Friday, October 2, 2015

The last day of September: the Elegaic Garden








How often the weather changes in a distinctly seasonable fashion on the first day of the month!
            September, while it brings the major societal change of back to school, back to college, and (if you've had an August vacation) back to work, is seasonally speaking the last month of summer. Summer ran out, astronomically speaking, on Sept. 23 this year, a full week before the end of the month. But the weather didn't change then.
            September 2015, at least in Massachusetts, was an unusually warm September, the second warmest on record. Like the two previous months, we had lots of clear days -- good vibrations for the solar panels -- and lengthy periods without any substantial rain. (Going to California in my mind.) The sun is good for us and warmth ripens the tomatoes and makes any sun-loving plant want to grow and blossom and keep blossoming, but the lack of rain leaves you with a lot of parched-looking leaves, dried flowers, wilted profiles, stunted annuals, and unopened buds. Green lawns turn brown.
            Obsessive gardeners (not mentioning any names here) finally accept that they have to water by hand every day, almost as if were living in the sunbelt.

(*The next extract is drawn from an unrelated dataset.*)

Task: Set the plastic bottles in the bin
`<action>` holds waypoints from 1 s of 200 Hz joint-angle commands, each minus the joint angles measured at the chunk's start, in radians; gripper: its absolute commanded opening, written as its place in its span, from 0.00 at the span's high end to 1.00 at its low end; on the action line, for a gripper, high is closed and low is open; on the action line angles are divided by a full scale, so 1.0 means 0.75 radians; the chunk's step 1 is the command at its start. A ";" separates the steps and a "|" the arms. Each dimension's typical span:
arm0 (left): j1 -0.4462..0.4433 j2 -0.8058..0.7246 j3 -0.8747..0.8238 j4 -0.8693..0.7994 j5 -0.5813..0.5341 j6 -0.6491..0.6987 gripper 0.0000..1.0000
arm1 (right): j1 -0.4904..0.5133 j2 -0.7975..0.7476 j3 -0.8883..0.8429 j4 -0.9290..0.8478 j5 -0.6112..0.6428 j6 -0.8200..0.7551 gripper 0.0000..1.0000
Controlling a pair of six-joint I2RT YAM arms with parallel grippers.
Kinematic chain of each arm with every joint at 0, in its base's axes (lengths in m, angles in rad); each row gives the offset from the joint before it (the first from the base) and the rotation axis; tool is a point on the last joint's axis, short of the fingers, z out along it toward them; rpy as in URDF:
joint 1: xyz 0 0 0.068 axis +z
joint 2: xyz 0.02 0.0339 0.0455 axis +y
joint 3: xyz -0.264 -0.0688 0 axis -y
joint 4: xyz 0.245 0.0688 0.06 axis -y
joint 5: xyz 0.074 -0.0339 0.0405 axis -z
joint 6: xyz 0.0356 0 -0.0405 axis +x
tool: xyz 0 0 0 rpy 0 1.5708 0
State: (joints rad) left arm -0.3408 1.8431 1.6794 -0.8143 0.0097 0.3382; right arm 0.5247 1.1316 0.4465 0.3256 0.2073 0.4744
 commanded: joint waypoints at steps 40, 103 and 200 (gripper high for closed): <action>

            Things changed, just as if some meteorological divinity were counting the days, as we ran out of September.
            September 30th poured the first inches-count-of-rain day in half a year, sending a host of seasonal messages, including one clear point: put away the garden hose. ("You know," the next door neighbor kindly explained to me on the 29th, "we're going to be getting all this rain" when she discovered my day-long hose drip beneath the still-flagging rhododendron). 
            That night the temperature plunged.
            On the first day of October I got up and turned on the heat.
            On the second day I realized that I would have to remember where we put the winter clothes to find something to wear.... Oh yeah, sweaters, boots, umbrellas, the old routines come back to us. 
            And, of course I've had a lingering cold all week.
            Nevertheless, a fond look back at -- well, just a matter of days ago.
            All that watering, especially in plants condemned to grow in pots, their roots imprisoned, enabled some of the annuals to keep flowering.
            In the top photo posted here, we have dahlias with red and yellow blossom.
            A hollyhock with a deep red blossom (second photo). A new perennial, which I picked up after seeing one at a friend's house that grew nine feet tall before the flower spike was cut in half by a gust of wind. In the foreground of the photo, some violet asters that flowered nicely in September and are now beginning to fade.
            Some hardy mums planted last year against a low wall. (Fourth photo down.)
            A tall red aster, the most colorful of all the plants still blooming (seen in the third photo down and also at the end of the column). This one was given to us a couple years ago by neighbors.
            The last of the yellow Black-eyed Susans, a staple bloomer over the last three month, is seen in the top of the two red aster photos.
            Some white flowering anemone show with the dark pink ones behind it (fifth photo down).
            A photo of various flowering plants with a tall phlox that gives white blossoms and pink centers dominating in the foreground (sixth photo down).